After the initial excitement of a new relationship dies down, a couple should consider setting goals to govern their relationship. A relationship with no goals may not progress with time and will also not be a satisfying one. It may also end up in conflict, as the couple will not be in agreement about where the relationship is headed and what they expect of each other.
Goals should be agreed upon at the start of the relationship, assuming that the couple is both after a long-term relationship. If possible, the couple should write them down and keep them in a safe place so they may refer to them at a later day. There are two categories of relationship goals, individual goals, which each partner makes on their own and joint goals, which the partners agree on and make together.
May be anything, from one partner deciding to be more attentive to the other or even deciding to show more support for the other’s work. A couple may choose to share these with each other for accountability purposes. These are important because the partners need to ensure that they are both growing and also their individuality is not lost in the relationship.
The joint or shared goals should focus on key areas of the relationship. Here are a few common areas that you can focus your goal setting on.
Mutual support goals
This particular goal covers a number of areas that have to do with the partners’ support of each other. While making such goals, consider factors like how you will help each other grow in the relationship, how you can include others like friends or family in the relationship without losing support for one another, how interdependent you will be on each other, and what measures you intend to take should your relationship decline, among others.

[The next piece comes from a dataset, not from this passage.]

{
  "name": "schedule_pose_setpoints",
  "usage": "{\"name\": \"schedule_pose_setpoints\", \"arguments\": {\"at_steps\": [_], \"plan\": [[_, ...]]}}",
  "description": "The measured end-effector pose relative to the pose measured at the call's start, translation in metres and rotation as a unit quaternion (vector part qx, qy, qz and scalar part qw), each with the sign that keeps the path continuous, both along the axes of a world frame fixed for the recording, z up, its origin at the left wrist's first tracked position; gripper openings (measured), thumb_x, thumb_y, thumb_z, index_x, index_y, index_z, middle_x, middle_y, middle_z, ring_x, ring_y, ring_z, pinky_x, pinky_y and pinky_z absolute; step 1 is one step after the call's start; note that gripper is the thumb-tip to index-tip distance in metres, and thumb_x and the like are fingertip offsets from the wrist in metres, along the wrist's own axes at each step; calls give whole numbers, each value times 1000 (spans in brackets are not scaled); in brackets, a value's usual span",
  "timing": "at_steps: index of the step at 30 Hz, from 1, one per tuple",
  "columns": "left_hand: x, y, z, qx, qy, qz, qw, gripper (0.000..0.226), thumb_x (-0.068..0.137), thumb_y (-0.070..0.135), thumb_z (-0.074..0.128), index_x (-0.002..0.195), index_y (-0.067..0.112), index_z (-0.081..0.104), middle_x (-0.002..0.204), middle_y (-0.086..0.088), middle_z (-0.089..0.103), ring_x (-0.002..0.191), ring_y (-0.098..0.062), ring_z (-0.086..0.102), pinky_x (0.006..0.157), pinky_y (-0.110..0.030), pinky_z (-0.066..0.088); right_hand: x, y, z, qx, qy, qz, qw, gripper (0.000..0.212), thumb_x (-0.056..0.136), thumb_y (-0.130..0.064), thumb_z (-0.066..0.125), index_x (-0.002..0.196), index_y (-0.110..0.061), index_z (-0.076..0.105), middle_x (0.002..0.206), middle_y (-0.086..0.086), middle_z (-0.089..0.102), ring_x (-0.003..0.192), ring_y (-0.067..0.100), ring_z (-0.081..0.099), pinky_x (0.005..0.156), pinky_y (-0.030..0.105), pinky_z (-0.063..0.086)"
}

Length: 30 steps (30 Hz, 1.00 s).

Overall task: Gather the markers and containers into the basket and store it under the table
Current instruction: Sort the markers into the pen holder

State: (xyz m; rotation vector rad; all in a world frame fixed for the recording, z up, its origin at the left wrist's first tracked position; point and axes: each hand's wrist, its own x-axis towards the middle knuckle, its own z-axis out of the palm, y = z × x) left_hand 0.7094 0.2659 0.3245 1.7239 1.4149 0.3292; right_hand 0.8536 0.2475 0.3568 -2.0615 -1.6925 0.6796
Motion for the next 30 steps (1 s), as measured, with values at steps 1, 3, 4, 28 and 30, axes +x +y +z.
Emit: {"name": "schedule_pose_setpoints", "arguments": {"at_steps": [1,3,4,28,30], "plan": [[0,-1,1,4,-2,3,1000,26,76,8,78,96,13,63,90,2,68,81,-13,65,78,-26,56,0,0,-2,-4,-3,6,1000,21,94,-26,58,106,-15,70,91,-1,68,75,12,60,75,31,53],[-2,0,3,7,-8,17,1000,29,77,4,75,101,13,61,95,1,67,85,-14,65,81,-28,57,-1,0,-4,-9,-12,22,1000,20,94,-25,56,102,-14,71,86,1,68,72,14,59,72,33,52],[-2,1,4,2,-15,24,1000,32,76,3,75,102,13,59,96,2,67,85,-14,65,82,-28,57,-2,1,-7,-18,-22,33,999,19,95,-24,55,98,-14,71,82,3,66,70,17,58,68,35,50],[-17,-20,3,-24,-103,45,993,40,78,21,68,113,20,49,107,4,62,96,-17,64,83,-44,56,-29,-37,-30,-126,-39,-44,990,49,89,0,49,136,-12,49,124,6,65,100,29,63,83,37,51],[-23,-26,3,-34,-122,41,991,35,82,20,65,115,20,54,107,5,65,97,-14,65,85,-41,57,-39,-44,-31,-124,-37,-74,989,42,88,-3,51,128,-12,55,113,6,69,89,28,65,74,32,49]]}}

It’s not always smooth sailing in relationships and you have to discuss how you will solve conflicts when they arise. Different people have different ways of solving problems. A few factors to consider for this particular goal include how you will approach and handle problems in your relationships; handle irritation with one another because this will come up time and again; fight your battles; bring your conflicts to a healthy resolution; and ensure you still accommodate each other after a conflict. In addition, you will need to consider at what point you ought to seek help should your conflicts get out of hand?
These goals somewhat form the backbone of the relationship. While making these goals, consider how you and your partner are going to make time to do all the things you want to do, how you’re going to arrange your schedules so you can each pursue your distinct interests and friends, setting up times in which you can nourish one another and keep your relationship on track, scheduling fun time into your time together, and also the place religion, hobbies, sports and outside interests will have in your relationship.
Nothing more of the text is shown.